Task brief: Count how many lines in the data below include "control". Answer with the number only.

Data section:

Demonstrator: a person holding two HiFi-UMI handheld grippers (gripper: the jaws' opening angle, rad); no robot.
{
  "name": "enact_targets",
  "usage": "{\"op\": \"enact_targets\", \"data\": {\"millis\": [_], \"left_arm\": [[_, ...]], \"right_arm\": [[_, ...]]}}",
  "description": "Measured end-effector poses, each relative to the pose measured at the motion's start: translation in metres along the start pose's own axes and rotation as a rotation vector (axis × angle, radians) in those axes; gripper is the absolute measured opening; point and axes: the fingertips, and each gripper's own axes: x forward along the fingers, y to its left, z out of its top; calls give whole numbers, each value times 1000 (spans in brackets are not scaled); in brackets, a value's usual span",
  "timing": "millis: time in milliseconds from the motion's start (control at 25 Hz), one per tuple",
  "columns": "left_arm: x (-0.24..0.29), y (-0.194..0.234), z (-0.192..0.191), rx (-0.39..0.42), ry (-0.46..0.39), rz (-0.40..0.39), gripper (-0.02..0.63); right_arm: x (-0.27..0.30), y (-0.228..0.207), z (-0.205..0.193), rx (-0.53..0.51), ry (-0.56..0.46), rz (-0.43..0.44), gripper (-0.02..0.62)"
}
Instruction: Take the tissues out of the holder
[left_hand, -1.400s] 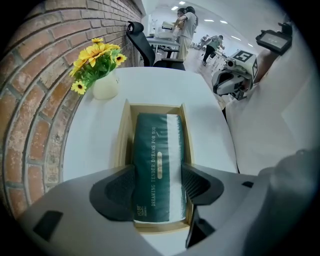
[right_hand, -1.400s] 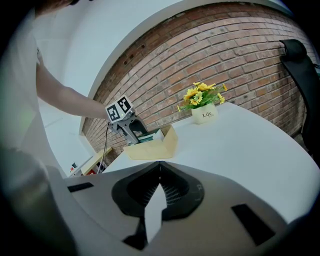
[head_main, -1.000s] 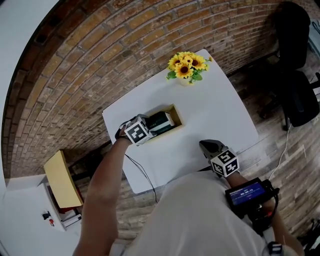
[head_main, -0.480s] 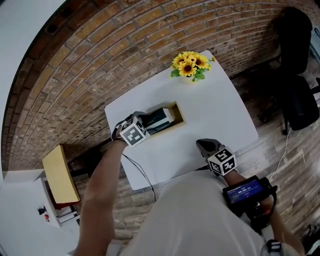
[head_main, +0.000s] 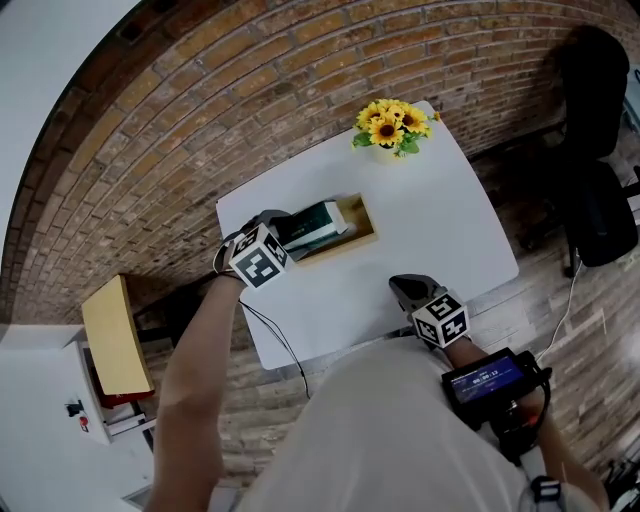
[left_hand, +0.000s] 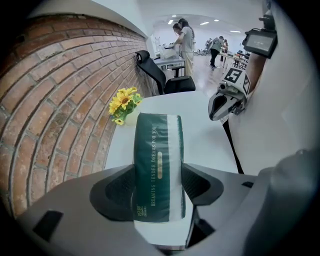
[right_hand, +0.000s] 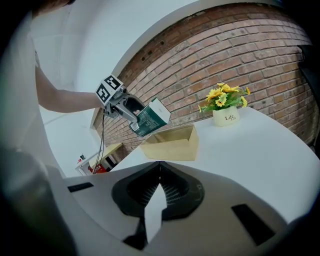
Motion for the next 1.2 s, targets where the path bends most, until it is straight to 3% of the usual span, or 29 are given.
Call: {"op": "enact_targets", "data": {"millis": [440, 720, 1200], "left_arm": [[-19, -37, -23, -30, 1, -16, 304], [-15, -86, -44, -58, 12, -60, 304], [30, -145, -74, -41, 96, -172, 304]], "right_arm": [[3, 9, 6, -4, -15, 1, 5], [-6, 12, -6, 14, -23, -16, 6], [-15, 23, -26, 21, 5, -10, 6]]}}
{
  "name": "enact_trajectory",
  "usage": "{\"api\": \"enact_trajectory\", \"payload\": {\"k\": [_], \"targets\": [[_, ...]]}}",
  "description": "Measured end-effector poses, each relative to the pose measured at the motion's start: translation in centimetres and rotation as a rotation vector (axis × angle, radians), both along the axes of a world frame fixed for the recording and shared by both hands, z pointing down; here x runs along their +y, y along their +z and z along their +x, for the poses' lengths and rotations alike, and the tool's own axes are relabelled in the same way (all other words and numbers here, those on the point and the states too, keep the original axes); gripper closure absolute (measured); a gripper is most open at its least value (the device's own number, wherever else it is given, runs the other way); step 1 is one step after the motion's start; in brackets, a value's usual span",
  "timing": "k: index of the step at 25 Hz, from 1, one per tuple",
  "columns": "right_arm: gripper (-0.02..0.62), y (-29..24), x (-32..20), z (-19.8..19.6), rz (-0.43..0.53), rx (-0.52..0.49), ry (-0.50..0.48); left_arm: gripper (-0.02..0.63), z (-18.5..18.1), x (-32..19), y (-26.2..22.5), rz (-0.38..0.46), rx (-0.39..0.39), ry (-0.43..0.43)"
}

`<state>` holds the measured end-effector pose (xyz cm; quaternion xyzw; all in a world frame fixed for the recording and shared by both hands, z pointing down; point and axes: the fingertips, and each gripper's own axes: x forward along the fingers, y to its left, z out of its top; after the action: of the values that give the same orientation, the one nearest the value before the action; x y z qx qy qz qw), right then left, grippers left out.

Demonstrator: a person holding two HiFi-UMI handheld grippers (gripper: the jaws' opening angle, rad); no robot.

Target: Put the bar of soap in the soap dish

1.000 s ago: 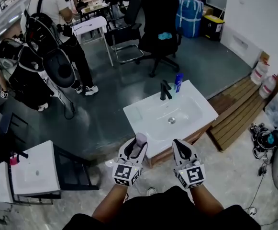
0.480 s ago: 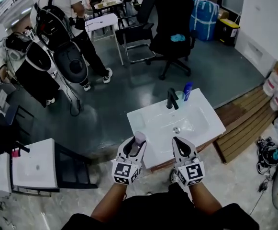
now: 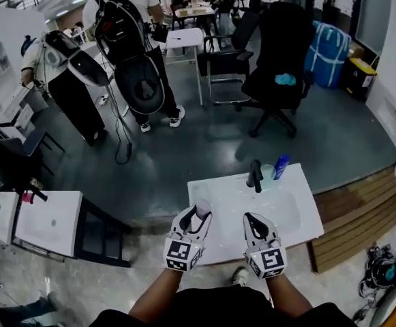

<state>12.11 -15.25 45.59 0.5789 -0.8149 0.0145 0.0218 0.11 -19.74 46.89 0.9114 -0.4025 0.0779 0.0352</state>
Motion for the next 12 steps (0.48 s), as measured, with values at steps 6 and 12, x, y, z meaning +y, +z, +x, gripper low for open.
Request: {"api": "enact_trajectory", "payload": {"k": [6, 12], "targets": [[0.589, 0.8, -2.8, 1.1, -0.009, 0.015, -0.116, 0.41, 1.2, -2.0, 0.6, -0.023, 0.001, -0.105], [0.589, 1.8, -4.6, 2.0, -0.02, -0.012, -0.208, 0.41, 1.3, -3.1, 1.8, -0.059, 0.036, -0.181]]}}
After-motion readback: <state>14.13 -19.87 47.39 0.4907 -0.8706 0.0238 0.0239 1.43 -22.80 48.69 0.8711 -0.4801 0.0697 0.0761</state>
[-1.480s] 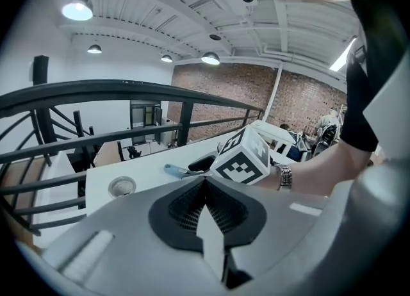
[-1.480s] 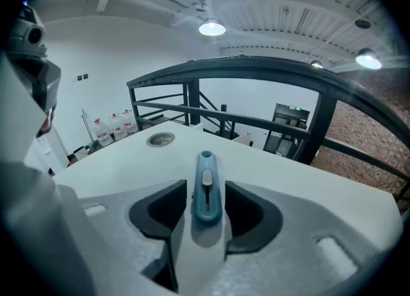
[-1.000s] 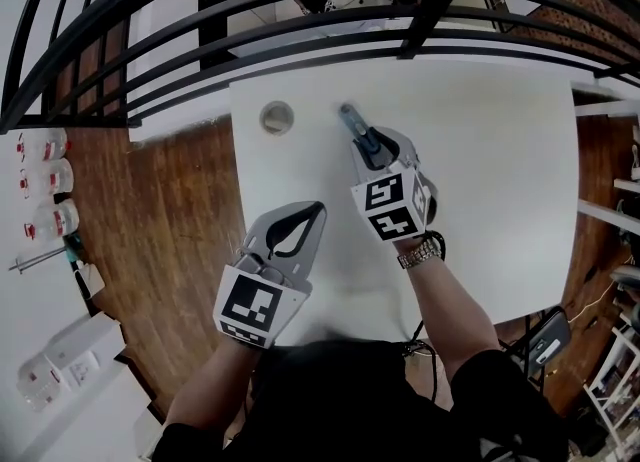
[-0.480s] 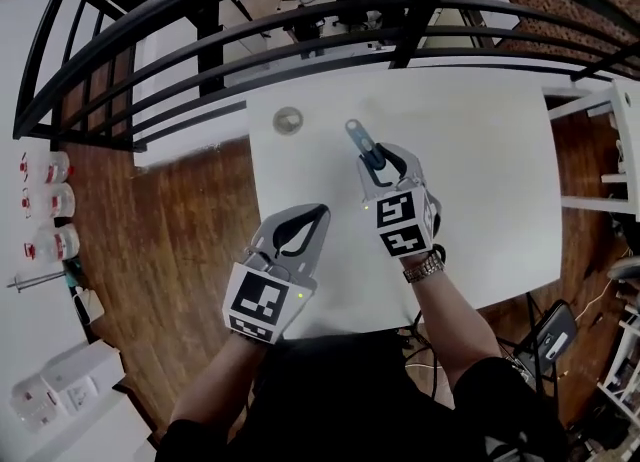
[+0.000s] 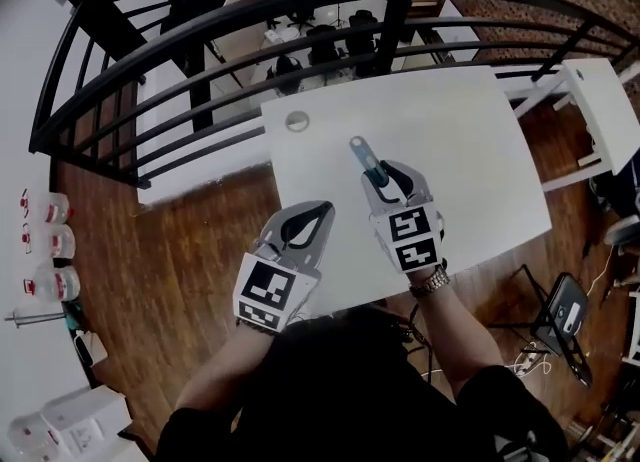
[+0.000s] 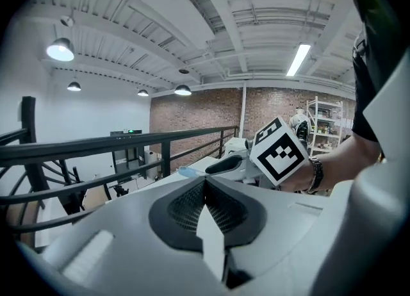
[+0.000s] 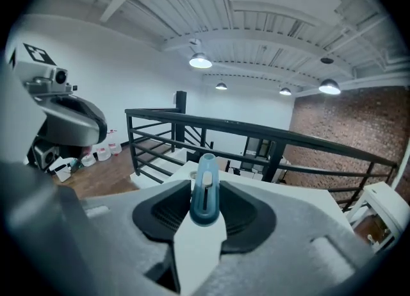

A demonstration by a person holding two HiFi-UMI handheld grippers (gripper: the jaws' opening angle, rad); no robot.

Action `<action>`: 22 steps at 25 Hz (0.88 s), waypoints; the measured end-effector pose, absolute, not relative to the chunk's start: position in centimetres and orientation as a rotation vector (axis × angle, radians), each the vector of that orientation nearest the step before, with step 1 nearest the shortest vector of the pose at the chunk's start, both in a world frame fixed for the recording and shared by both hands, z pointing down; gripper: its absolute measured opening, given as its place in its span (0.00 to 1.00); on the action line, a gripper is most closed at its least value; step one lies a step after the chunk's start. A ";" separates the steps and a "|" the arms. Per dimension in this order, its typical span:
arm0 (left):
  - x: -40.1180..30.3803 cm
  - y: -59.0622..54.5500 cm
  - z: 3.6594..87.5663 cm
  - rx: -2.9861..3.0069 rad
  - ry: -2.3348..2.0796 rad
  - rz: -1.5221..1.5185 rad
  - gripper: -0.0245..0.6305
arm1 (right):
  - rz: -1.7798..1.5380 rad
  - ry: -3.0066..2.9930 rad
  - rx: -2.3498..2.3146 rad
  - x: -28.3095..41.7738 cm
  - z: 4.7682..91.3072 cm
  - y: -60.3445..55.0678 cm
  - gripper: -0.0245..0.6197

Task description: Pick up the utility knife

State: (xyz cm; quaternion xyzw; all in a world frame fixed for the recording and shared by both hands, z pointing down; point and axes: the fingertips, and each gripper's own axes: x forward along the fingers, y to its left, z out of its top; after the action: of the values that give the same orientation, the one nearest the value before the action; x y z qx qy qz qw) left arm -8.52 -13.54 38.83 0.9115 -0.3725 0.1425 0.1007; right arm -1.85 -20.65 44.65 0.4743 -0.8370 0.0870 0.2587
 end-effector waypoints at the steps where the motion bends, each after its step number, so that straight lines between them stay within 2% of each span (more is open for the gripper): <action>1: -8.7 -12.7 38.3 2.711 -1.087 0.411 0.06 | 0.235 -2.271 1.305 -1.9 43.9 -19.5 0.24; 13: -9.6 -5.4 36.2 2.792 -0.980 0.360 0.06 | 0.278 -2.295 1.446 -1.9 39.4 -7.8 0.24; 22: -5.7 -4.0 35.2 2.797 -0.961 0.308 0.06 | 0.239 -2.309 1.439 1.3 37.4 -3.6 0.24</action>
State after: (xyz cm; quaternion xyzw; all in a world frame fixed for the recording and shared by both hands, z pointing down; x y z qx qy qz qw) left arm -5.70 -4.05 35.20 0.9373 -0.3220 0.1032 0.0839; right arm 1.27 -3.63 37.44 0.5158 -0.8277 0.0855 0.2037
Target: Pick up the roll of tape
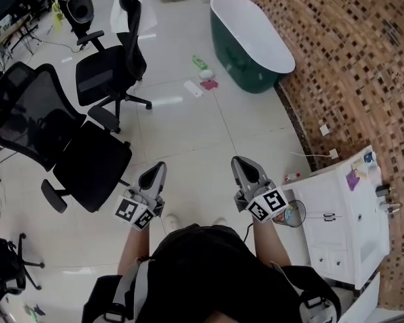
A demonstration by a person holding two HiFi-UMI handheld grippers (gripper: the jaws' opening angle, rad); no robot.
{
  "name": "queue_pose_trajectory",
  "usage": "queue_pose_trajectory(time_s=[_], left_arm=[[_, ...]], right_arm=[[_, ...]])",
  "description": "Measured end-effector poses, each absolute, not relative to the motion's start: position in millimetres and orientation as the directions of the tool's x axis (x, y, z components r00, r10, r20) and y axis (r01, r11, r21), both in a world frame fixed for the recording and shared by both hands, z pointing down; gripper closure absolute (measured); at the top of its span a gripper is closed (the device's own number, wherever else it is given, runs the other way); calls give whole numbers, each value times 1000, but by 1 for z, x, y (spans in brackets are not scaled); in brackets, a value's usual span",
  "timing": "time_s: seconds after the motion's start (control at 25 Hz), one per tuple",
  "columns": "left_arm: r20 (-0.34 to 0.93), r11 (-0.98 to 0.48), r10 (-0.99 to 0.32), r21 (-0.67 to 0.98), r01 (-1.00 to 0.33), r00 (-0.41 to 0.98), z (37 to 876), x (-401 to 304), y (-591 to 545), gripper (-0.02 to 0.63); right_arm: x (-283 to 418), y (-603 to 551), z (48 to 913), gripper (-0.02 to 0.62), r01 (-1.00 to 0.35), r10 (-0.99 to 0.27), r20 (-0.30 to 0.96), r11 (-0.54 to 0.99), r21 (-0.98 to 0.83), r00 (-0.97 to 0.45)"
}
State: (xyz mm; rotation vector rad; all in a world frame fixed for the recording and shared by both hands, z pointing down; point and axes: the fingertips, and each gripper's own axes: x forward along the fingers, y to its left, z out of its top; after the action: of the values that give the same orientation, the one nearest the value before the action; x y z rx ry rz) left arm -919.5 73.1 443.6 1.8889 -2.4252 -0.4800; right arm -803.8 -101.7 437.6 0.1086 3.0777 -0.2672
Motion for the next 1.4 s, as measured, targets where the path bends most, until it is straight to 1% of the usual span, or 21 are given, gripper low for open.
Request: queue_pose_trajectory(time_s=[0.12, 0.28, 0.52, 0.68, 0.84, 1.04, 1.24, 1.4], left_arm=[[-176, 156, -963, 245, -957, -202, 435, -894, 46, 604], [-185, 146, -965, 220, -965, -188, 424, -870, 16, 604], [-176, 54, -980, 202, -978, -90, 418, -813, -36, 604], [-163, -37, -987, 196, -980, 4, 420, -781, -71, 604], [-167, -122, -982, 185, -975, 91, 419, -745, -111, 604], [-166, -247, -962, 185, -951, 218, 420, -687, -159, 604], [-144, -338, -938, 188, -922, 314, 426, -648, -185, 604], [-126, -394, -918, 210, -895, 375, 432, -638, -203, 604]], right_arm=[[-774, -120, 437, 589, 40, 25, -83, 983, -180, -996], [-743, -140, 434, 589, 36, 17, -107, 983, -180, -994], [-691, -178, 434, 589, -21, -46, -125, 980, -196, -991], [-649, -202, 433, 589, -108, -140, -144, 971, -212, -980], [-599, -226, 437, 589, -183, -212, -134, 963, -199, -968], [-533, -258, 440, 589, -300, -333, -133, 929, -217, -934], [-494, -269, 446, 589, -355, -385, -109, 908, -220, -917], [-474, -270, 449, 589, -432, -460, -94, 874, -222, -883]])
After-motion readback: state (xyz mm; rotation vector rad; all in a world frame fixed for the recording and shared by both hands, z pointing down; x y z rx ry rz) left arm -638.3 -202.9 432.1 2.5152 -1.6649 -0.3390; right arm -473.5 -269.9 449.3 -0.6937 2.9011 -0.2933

Task response: 2